PROBLEM:
Below are records; please set down exactly the lines from the first through the one containing "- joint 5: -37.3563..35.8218".

PROVIDED ENTRIES:
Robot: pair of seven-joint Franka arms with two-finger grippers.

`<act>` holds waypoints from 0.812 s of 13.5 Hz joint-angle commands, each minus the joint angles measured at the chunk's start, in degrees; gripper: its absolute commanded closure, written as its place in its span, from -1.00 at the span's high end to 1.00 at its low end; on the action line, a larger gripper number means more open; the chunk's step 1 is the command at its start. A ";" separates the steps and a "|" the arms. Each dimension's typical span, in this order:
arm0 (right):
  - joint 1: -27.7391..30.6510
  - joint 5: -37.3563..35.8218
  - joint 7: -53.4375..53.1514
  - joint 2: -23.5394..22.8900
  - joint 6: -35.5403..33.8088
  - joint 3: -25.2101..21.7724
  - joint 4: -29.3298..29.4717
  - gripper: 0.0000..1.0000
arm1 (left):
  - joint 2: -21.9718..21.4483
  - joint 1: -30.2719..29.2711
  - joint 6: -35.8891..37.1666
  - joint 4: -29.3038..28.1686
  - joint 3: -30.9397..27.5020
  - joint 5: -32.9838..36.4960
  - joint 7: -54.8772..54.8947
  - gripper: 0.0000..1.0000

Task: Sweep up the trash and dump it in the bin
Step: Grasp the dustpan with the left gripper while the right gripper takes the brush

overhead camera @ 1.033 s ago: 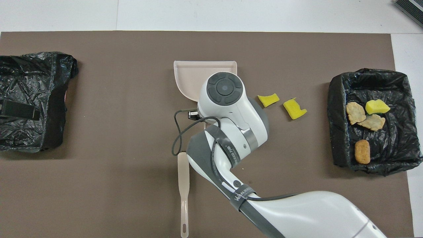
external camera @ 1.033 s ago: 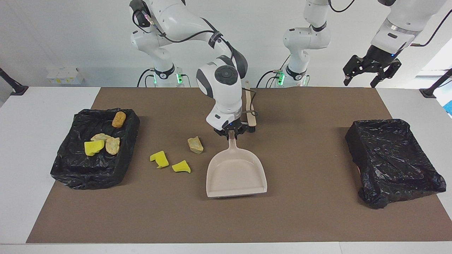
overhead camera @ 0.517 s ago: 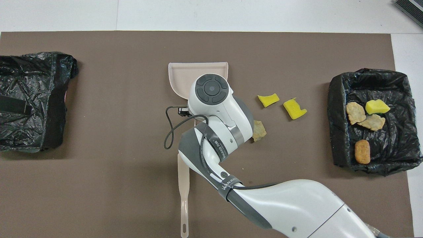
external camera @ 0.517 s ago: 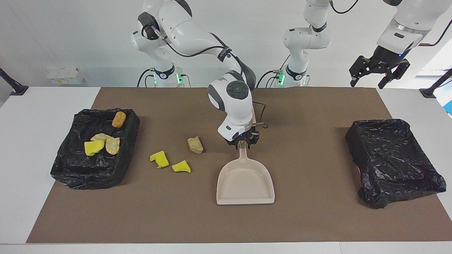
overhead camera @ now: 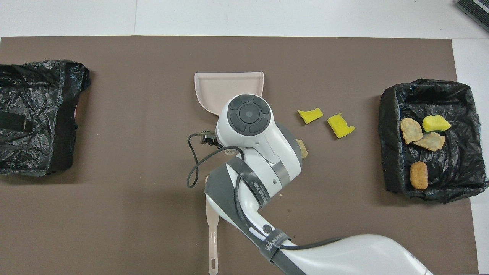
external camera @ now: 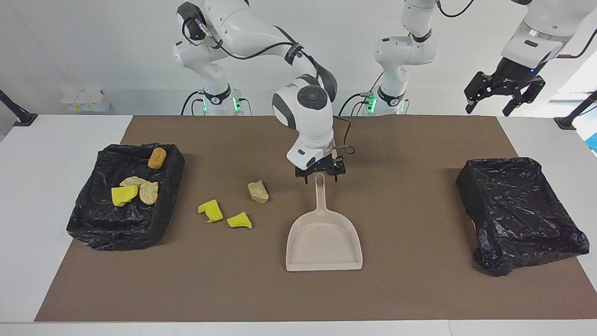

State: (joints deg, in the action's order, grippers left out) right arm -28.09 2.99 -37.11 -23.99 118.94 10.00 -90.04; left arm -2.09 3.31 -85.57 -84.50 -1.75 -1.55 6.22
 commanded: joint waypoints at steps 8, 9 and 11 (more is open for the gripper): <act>-10.66 4.91 -11.32 16.86 -0.46 0.28 -21.57 1.00 | 1.30 3.18 -3.19 0.21 2.11 0.41 -0.07 1.00; -12.06 5.10 -12.36 17.22 -0.29 0.28 -22.80 1.00 | 1.83 5.36 -4.33 -0.05 2.11 0.58 -0.68 1.00; -15.49 5.10 -16.83 17.31 5.04 0.28 -27.09 1.00 | 3.76 9.93 -6.62 -0.14 2.19 0.59 -4.79 1.00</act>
State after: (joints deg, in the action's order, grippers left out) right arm -41.25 6.78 -50.36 -8.44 118.52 10.40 -111.40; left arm 0.06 8.97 -89.90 -84.57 1.02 -1.58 4.29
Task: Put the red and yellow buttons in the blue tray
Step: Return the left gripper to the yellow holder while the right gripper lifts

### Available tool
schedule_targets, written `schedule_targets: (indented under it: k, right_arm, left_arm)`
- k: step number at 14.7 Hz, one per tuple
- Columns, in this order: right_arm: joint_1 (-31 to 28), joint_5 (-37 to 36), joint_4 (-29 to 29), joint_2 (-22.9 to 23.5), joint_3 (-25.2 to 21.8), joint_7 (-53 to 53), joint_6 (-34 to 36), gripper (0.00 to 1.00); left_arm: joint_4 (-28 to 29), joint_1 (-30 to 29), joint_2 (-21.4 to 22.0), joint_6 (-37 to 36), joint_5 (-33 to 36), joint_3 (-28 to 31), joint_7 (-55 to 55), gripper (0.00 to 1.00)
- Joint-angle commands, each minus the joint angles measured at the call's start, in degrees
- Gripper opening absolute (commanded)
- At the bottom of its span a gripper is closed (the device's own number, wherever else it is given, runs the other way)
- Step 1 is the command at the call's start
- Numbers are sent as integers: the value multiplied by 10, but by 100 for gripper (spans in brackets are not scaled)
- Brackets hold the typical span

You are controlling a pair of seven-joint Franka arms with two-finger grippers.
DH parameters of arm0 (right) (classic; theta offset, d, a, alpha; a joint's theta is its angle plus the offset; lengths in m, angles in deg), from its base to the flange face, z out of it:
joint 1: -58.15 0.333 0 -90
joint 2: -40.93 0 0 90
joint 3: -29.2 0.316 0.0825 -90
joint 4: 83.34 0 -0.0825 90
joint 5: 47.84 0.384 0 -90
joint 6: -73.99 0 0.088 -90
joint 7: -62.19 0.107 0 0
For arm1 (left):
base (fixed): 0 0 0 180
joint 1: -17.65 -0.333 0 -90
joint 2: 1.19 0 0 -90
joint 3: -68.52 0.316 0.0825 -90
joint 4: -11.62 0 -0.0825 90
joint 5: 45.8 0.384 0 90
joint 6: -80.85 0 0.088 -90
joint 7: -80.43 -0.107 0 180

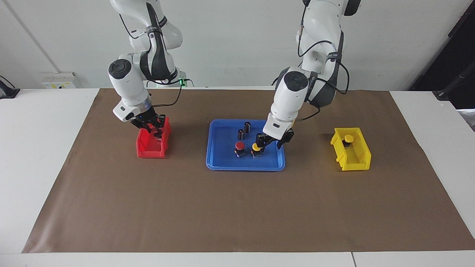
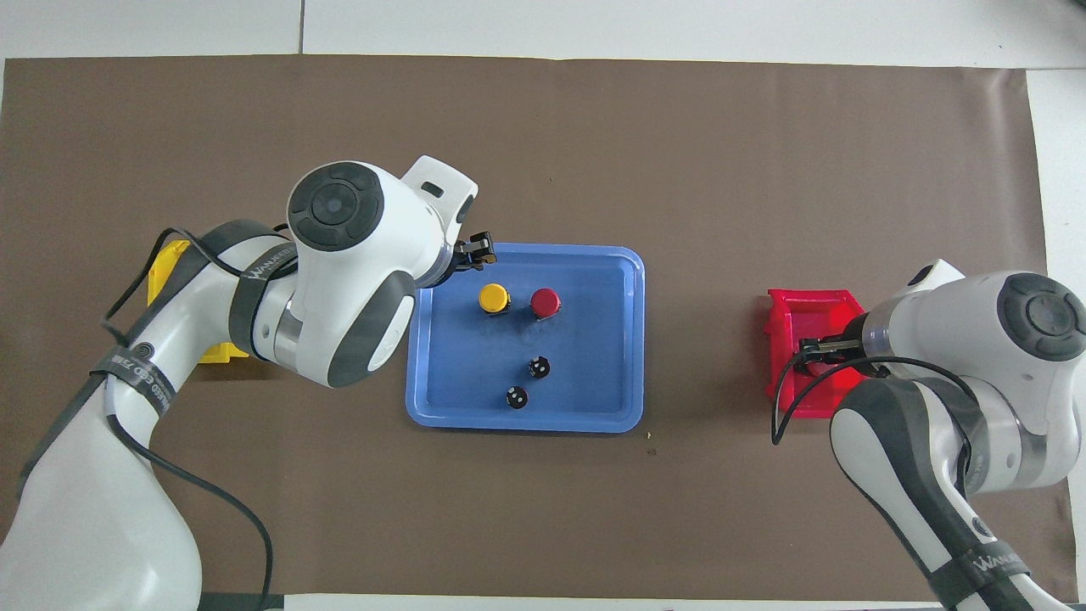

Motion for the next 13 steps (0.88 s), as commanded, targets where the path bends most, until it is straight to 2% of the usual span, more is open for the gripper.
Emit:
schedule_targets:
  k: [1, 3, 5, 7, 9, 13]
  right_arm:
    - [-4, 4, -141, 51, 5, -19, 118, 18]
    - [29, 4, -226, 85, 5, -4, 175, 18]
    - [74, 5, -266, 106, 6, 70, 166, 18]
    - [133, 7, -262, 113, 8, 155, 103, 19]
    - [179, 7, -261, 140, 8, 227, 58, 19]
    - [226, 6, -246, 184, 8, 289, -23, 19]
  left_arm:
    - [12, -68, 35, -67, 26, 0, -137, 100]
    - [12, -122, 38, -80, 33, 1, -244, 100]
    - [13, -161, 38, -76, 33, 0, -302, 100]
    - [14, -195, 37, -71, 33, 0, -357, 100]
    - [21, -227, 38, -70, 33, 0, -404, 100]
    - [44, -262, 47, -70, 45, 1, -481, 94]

TASK RESULT:
Robot: pair of seven-joint Franka arms with two-finger grippers.

`<act>` holds waypoints from 0.812 s of 13.5 Hz joint-angle commands, each minus the joint angles measured at the chunk's start, in degrees; gripper: its absolute commanded closure, written as its place in its span, from -1.00 at the span's high end to 1.00 at its low end; on the action line, a larger gripper number means more open; the chunk's step 1 is the command at its start. A ";" separates the steps and a "|" the arms. Each dimension's typical span, in this order:
arm0 (right):
  - joint 1: -27.7391..30.6510
  - joint 5: -37.3563..35.8218

No other output was requested.